El ambiente Católico de los siglos 14 y 15 era de bastante falsedad bajo el nombre de Cristo. Convenía una ‘reforma’. Es bueno aceptar que todos nosotros necesitamos 'reforma' en nuestras vidas personales. Cuando confesamos los pecados humildemente, Dios los hecha por la ventana y no queda nada para esconder. Ni siquiera conviene mantener malos recuerdos. ¡Podemos nacer de nuevo - como si estuviéramos empezando la vida completamente de nuevo! Pensar que los pecados quitan el amor de Dios definitivamente va contra lo que Jesús nos ha mostrado claramente. Clamó en la Cruz: "Padre, perdónales, porque no saben lo que están haciendo".

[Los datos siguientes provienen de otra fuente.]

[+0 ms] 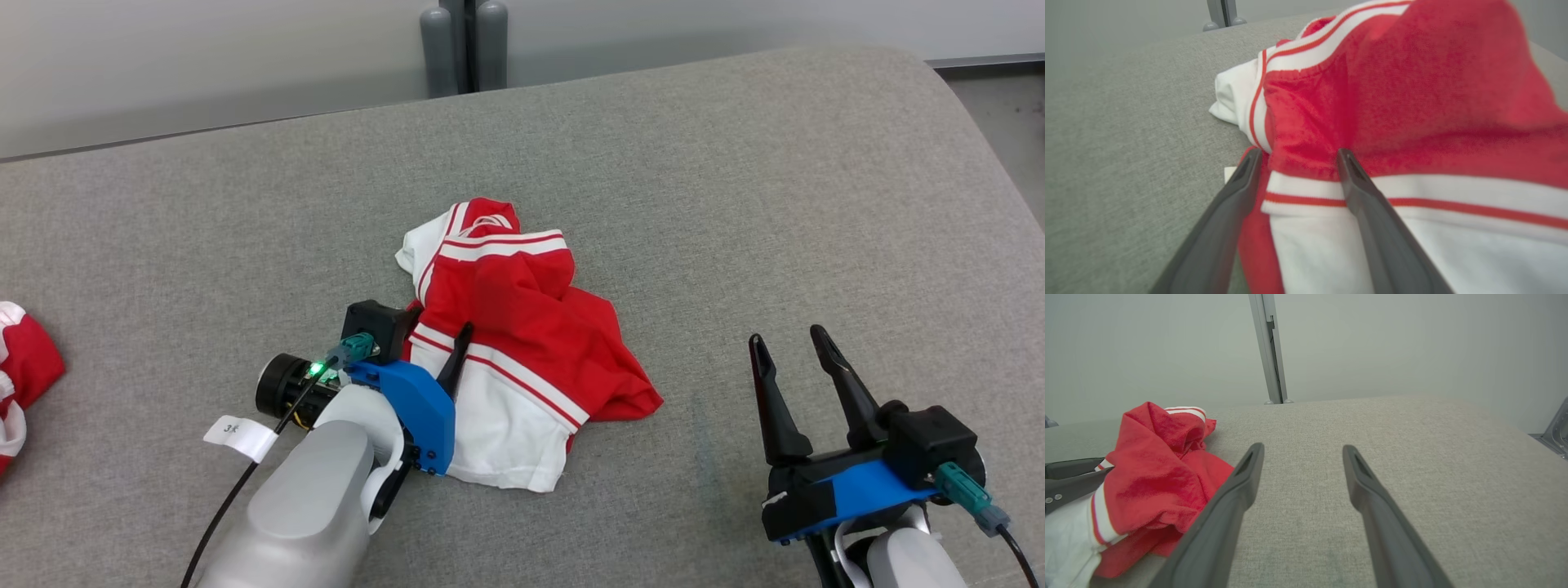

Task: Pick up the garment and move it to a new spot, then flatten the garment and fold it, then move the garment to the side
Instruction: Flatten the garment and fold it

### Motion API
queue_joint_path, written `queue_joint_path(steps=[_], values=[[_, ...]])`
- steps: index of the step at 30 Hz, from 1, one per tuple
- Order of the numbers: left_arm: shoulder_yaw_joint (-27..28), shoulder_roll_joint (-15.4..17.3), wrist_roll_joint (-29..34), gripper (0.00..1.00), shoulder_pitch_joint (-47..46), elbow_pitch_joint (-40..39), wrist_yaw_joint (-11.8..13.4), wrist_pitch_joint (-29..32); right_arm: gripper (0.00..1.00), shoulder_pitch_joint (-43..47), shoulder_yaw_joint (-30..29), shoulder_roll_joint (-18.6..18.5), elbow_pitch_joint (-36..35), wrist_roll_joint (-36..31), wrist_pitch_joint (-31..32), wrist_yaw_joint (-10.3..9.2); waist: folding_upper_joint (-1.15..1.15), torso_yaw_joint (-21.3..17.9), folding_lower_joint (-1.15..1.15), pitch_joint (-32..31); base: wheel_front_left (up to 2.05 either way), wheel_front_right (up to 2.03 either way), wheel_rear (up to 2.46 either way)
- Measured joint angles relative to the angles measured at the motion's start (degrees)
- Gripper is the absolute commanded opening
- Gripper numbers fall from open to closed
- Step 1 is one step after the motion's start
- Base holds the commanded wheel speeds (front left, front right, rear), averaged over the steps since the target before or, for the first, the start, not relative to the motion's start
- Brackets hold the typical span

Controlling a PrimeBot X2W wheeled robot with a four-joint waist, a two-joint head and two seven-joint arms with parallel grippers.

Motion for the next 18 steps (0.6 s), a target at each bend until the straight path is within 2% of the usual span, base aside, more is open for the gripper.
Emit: queue_joint_path(steps=[1, 2, 4, 10, 18], values=[[-0.8, -0.1, -0.3, 1.0, 0.0, 0.6, 0.0, 0.1, 1.0, 0.0, 0.1, 0.0, 0.2, 0.0, 0.0, 0.0, 0.0, -0.1, 0.0, -0.1, 0.0, 0.0, 0.0], [-1.9, -0.2, -1.6, 0.47, -0.1, 1.5, 0.0, -0.3, 1.0, 0.0, 0.2, 0.0, 0.4, 0.0, -0.1, 0.0, 0.0, -0.3, 0.0, -0.3, 0.0, 0.0, 0.0], [-2.4, -0.2, -2.0, 0.0, -0.3, 1.9, 0.0, -0.7, 1.0, 0.0, 0.2, 0.0, 0.5, 0.1, -0.1, 0.0, 0.0, -0.4, 0.0, -0.4, 0.0, 0.0, 0.0], [-3.8, -0.2, -4.0, 0.0, -0.9, 3.0, -0.2, -5.9, 1.0, 0.3, -0.4, 0.0, 1.1, 0.0, -0.2, 0.0, 0.0, 0.6, -0.01, -2.2, 0.0, 0.0, 0.0], [0.0, 1.2, -5.9, 0.0, 1.6, -0.6, 0.8, -9.3, 1.0, 2.4, -0.9, 0.0, 1.4, -0.1, 0.0, 0.0, 0.0, 4.8, -0.02, -6.4, 0.0, 0.0, 0.0]])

Jesús dijo que todos los pecados pueden estar perdonados excepto si hay pecado contra el Espíritu Santo. ¡Pienso que aquello es cuando la persona misma ni siquiera pide perdón! ¡Dios no puede darnos la bienvenida en casa si no tenemos la humildad para volver a casa!
También, recuerdo que ir a la confesión es mucho más que soltar una lista de pecados. Es una ocasión para expresar exteriormente, que aprecias con humildad el tremendo amor de Dios. El que realmente necesita la expresión de fe, eres tú mismo. Como un sacerdote, me gusta hacer este la parte central de las confesiones. Pregunto "¿crees que Dios perdona?”. Una consecuencia de los pecados es la búsqueda del perdón de Dios y la alegría de encontrarlo. En ese sentido San Agustín habló del ‘pecado feliz’. Es nuestro pecado que provocó la redención en Cristo, y ésa es la tremenda Buena Nueva.
También recordaos que no pedimos perdón solamente por lo que hemos hecho sino también por lo que hemos dejado de hacer – como decimos al principio de la Misa. El primero puede ser como ‘la lista’, pero el segundo puede ser una gran expresión de amor del corazón. Me acuerdo el gesto famoso de San Bernardo que se arrodillaba ante la cruz con sus manos abiertas y exclamó "¡Dios mío! ¡Están vacíos!”.
Por desgracia, algunos evitan abrirse a nuestro Padre, para evitar examinar sus conciencias. La verdad es que lo que Dios quiere, es librarnos del dolor de una conciencia culpable. Ese dolor es cómo yo describiría 'el fuego del infierno'. Damos muchas gracias a Cristo (la Eucaristía) porque aunque el ‘no’ de Adán nos afecta a todos, podemos decir que el 'si' de Cristo nos salva a todos. ¡Y su 'si' es más poderoso! Cuando decimos que Dios es 'compasivo', significa que está dispuesto a pasar por la pasión para ganarnos.
Y el ‘sí’ al cual deberíamos abrir es en decir sí humildemente para recibir la misericordia de Dios. El hijo mayor en la parábola suponía que merecía la aprobación del padre y no como el hijo menor, sin embargo el menor dio mucho más gusto al padre simplemente porque llegó a pedir humildemente pedir perdón. Entonces empecemos la misa diciendo ‘el confetior’ (“yo confieso”) desde el corazón. Y lo decimos no simplemente por lo que hemos hecho mal sino también por lo que hemos dejado de hacer.
A Dios le encanta perdonar. ¡Aun si yo fuera culpable de los peores pecados en el mundo, aun en una silla de ruedas, yo no esperaría un minuto para volver a mi Padre!